→ WHAT THE EXERCISE ASKS
Copy out all lines in the data below containing the string "post".

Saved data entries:
···

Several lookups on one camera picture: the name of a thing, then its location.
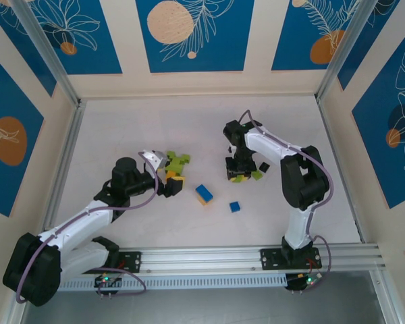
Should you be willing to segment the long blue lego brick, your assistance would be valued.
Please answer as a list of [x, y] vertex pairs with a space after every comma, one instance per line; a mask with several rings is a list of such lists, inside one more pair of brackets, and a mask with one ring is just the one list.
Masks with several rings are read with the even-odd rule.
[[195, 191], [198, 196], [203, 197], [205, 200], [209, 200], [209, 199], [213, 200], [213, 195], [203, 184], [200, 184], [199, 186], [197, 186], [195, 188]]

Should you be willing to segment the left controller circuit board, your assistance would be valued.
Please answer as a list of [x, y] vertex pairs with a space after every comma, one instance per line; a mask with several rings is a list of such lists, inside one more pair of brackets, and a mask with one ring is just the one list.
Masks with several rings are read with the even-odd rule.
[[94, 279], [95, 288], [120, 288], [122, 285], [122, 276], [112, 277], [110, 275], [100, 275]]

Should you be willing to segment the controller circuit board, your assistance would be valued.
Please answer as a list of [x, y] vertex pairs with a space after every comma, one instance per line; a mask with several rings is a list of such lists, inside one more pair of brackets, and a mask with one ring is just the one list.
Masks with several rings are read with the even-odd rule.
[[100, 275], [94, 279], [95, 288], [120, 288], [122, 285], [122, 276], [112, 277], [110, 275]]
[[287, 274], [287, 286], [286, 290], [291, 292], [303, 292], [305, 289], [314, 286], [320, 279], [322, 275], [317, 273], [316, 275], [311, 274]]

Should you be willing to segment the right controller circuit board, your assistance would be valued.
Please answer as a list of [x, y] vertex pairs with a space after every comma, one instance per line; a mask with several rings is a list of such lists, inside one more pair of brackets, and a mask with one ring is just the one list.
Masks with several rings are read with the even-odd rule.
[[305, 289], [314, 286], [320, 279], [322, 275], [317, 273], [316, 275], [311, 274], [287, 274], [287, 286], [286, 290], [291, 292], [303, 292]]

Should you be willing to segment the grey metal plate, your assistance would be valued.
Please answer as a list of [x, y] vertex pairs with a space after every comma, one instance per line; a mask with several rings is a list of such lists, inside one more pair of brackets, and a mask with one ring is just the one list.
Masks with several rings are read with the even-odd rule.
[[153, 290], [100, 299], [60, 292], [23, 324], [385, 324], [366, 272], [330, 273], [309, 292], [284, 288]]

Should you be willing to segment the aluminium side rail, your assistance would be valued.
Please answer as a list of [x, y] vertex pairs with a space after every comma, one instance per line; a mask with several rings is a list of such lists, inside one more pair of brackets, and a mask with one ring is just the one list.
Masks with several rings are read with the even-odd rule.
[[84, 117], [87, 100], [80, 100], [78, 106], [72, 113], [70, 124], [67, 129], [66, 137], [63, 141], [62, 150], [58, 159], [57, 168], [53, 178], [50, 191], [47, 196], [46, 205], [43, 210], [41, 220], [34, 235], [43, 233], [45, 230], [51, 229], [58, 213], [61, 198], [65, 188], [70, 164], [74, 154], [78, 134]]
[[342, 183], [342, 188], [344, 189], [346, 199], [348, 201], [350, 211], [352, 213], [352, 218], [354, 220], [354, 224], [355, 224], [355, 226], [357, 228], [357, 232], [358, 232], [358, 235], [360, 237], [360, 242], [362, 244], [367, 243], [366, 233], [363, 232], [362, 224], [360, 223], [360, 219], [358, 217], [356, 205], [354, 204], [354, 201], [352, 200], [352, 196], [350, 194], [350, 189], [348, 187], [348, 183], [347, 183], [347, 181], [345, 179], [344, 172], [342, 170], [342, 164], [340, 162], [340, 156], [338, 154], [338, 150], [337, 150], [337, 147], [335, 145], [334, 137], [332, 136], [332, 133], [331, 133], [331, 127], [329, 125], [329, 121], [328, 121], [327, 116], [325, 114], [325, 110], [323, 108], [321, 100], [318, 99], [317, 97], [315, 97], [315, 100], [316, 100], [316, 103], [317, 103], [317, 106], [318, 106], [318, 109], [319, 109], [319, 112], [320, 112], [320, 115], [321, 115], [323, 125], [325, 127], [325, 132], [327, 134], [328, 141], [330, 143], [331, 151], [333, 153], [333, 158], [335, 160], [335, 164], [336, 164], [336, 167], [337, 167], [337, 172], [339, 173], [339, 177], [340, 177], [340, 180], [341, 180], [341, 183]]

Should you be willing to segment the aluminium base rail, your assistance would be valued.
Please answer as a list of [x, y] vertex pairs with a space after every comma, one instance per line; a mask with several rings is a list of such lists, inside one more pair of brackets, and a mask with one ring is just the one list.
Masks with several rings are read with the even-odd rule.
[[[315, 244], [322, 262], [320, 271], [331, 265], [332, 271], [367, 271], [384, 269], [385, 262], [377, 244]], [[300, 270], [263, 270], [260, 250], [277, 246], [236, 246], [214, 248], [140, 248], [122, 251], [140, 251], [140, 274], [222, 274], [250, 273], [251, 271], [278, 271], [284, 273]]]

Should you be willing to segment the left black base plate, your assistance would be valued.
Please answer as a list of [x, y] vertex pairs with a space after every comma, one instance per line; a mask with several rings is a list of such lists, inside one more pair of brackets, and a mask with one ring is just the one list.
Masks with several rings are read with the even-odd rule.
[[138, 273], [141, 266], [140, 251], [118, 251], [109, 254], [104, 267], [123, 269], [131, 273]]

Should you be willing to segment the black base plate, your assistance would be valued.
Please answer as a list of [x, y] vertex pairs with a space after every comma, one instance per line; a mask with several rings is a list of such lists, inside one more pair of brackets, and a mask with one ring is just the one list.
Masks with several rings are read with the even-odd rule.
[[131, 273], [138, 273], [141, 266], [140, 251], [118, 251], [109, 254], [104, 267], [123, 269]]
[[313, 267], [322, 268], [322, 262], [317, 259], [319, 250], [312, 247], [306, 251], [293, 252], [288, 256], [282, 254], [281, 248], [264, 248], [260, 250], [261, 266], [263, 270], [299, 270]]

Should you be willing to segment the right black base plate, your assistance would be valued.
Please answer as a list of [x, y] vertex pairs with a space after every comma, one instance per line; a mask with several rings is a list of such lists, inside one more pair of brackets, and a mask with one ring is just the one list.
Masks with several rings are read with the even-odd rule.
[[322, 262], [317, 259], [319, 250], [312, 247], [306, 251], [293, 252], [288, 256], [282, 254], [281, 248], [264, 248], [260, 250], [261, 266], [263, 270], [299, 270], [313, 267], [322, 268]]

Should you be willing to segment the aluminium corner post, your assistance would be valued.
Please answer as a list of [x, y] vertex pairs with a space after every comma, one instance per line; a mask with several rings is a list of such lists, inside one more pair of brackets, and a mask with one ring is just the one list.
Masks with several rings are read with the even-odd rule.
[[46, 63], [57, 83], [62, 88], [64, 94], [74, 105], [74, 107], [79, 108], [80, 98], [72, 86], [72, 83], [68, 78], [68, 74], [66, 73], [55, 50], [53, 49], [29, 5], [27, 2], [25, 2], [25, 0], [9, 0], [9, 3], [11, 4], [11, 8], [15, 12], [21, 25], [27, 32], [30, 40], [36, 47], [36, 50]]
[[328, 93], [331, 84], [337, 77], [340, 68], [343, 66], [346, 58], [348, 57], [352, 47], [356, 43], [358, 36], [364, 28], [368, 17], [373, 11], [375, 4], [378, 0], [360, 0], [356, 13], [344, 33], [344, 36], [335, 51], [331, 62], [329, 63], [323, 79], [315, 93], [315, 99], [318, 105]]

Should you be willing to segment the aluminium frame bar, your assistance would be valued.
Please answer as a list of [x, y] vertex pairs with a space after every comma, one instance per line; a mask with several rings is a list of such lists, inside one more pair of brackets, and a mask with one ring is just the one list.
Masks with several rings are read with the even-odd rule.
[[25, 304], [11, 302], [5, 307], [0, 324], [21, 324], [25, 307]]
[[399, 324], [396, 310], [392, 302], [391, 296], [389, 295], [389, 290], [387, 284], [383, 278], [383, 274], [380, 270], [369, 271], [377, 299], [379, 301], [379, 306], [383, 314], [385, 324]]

···

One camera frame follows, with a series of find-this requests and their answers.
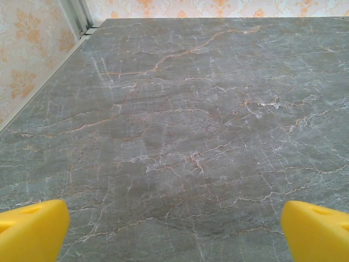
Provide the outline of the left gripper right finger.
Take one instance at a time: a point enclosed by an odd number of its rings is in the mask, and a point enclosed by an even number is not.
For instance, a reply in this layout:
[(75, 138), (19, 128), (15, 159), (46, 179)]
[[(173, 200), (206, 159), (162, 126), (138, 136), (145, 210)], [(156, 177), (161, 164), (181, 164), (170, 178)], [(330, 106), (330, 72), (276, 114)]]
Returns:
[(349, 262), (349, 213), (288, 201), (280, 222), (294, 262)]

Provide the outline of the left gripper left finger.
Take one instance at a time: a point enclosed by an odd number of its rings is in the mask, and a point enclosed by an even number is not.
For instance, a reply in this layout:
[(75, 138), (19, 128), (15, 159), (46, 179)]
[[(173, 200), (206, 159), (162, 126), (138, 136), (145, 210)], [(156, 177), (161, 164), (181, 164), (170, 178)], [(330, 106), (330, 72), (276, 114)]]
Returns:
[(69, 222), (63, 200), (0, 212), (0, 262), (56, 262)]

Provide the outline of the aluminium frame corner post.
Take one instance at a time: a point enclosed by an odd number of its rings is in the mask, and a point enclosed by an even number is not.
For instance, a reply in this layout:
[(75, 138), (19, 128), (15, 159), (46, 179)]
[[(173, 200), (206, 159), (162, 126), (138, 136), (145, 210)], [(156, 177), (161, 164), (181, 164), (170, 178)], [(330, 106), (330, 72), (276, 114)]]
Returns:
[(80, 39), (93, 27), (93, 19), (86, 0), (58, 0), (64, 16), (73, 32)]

···

→ RESPONSE BOX
Should you be willing to segment the aluminium corner post, your assistance would be valued.
Provide the outline of the aluminium frame corner post.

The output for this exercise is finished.